I'm going to skip his remarks on impeachment, which are more safe on-one-hand/on-the-other hand stuff, perfectly compatible with the Democratic establishment.  Speaking of Buttigieg as smart technocrat, though:
"As to what Gov. (Mitt) Romney was talking about, look, we do need to work to make government more efficient. One of the things we did when I came in, in South Bend as mayor was — kind of a banned phrase around the county city building was 'We do it this way because we've always done it this way.'"

"We subjected everything we do to rigorous analysis, because at the city level, I don't get to print money. We legally have to balance the general fund budget. And if I want to do more, we just have to figure out a way to do what we're doing more efficiently or else we'll have to do less of something else. And sometimes that's the right answer, too.

"So I think that on-the-ground knowledge of how to get something done that I maybe began to get in the business community, but really put to work in public service at the local level, will be useful at a time when, frankly, in federal budgeting we're being told we can get something for nothing. And things that are completely unaffordable, like the tax cuts for the wealthiest, are being passed off as though they're worth just as much as things that if we ever do deficit spending would be a better use of it, like investing in infrastructure and education and the things that we know have a payback and will pay for themselves in the long run."
"We've always done it this way" is of course a stumbling block in private enterprise too, regularly attacked in books on management.  Wherever Buttigieg got his "on-the-ground knowledge of how to get something done," it wasn't "in the business community."  Beyond that, these remarks are standard centrist prattle about running government like a business, you can't get something for nothing, we have to balance the budget.  Many arguments can be made against these slogans, but the key point is that they are not heterodox, not bold path-breaking authentic proposals that no one has had the guts or imagination or passion to advance before.  Far from it: they're routine parts of every election cycle as far back as I can remember.

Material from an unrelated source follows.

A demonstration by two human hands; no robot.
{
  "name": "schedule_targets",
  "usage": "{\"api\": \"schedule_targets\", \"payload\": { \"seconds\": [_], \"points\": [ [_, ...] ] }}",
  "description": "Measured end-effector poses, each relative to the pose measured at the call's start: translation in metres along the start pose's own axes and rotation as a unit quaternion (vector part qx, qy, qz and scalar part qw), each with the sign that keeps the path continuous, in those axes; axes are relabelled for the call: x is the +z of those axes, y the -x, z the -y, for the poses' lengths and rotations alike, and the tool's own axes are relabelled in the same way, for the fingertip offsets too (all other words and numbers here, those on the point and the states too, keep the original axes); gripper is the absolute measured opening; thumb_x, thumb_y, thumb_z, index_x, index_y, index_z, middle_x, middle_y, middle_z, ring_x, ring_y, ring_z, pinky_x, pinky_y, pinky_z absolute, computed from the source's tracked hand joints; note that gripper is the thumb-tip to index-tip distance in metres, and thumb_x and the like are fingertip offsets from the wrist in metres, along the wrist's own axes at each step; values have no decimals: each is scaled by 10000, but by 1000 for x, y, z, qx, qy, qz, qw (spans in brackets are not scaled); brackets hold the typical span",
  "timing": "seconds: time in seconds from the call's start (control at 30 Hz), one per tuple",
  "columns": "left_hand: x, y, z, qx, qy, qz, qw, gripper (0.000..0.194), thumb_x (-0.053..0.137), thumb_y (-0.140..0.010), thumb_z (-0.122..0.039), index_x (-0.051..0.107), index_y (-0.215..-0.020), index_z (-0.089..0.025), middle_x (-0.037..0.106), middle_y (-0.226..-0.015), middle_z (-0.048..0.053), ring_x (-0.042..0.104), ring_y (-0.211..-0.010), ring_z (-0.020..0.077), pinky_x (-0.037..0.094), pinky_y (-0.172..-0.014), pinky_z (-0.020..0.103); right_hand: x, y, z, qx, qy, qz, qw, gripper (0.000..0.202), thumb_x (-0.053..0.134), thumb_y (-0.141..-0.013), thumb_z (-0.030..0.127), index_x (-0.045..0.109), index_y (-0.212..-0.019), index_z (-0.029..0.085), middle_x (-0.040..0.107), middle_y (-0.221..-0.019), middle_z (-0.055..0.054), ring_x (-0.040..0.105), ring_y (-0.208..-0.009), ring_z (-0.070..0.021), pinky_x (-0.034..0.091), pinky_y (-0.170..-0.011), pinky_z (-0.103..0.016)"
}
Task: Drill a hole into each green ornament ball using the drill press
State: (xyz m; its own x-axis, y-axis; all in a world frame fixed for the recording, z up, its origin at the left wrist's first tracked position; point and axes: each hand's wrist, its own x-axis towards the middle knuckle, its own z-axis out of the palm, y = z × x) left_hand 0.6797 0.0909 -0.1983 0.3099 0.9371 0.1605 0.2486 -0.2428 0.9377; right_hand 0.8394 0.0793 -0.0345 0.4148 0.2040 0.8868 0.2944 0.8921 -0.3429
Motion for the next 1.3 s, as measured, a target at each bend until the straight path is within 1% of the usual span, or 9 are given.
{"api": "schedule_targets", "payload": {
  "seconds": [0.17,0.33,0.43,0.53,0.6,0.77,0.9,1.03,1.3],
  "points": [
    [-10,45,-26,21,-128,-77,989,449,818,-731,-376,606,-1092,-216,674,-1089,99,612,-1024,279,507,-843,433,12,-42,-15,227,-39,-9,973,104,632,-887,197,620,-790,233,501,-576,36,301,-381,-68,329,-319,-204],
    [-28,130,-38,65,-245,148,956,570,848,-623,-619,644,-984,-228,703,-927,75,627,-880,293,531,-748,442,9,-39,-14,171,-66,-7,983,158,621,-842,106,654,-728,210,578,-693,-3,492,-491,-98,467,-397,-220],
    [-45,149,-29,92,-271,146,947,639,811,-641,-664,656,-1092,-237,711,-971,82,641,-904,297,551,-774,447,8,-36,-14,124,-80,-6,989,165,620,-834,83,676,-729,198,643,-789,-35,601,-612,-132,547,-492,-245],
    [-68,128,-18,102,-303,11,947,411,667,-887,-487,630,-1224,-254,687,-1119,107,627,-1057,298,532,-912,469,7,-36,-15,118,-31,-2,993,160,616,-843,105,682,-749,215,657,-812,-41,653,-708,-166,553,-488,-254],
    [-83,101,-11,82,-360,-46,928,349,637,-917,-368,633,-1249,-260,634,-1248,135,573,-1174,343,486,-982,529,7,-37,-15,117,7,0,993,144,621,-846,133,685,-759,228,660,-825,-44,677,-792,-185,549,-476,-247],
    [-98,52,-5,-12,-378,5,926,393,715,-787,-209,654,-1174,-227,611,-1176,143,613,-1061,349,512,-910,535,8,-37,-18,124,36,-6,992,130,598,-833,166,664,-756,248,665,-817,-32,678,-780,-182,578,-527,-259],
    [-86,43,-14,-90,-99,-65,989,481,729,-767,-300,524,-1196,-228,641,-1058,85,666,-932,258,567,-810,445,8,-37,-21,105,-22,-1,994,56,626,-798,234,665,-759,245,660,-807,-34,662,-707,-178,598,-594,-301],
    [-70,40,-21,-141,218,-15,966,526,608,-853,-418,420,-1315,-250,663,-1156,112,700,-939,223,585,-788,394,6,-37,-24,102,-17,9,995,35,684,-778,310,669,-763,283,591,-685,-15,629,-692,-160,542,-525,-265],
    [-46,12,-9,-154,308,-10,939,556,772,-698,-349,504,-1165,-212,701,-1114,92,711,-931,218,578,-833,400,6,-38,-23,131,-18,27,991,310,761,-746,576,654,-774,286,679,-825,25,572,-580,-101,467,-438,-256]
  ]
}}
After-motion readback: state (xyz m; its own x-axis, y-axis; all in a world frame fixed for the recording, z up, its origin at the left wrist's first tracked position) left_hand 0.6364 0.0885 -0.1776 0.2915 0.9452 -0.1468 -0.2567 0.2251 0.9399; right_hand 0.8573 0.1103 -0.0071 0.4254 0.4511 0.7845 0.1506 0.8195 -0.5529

Maybe Buttigieg is better than these remarks indicate, but again, he made them on his own, in a showcase where he evidently felt free to say what he thinks.  Contrary to Glenn Greenwald, I don't see a lot of exciting authentic substance here.  When my Bay-Area friend was upset by my skepticism toward this shiny new guy, I made it clear that I don't think he's totally evil, he might amount to something someday, but I really think he should at least run for a legislative office, state or federal, before aiming at the Oval Office. Much of the excitement I see over Buttigieg, like the excitement I see over Robert "Beto" O'Rourke, whom he resembles, is based on his presentation, his aging-elfin cuteness, his undeniable intelligence rather than his positions, which I think are ground for concern rather than celebration.  O'Rourke has been compared to Obama in his vacuousness, but thanks to his political history O'Rourke's unsavory record is there for scrutiny for those who care.  But many don't care: they'd rather daydream at their desks, practicing writing their married name in their notebooks (guys, Mayor Pete already has a husband).

Which brings up what is by now a familiar paradox: smart liberals who denounce Joe and Jane Sixpack for focusing on personalities rather than issues, generally have very little interest in issues but swoon over personalities.  If a candidate has no personality or a repellent one, no problem -- they'll work very hard to persuade themselves that he's really the most charismatic candidate ever!  Pete Buttigieg doesn't have that problem, he's evidently an engaging person.  Speaking seven languages, I admit, is a refreshing change from the monolingual Trump and Obama.  If you like a candidate, invite him to dinner, ask her out for coffee, paper your room with posters, but that is no reason to overlook his policies, let alone a reason to vote for him.  It bothers me, because it's so reminiscent of the rise of Barack Obama over a decade ago, to see this pattern repeating itself among people who really are smart enough to know better.

*CORRECTION: I've learned since I wrote this that South Bend's mayors have been Democrats for decades.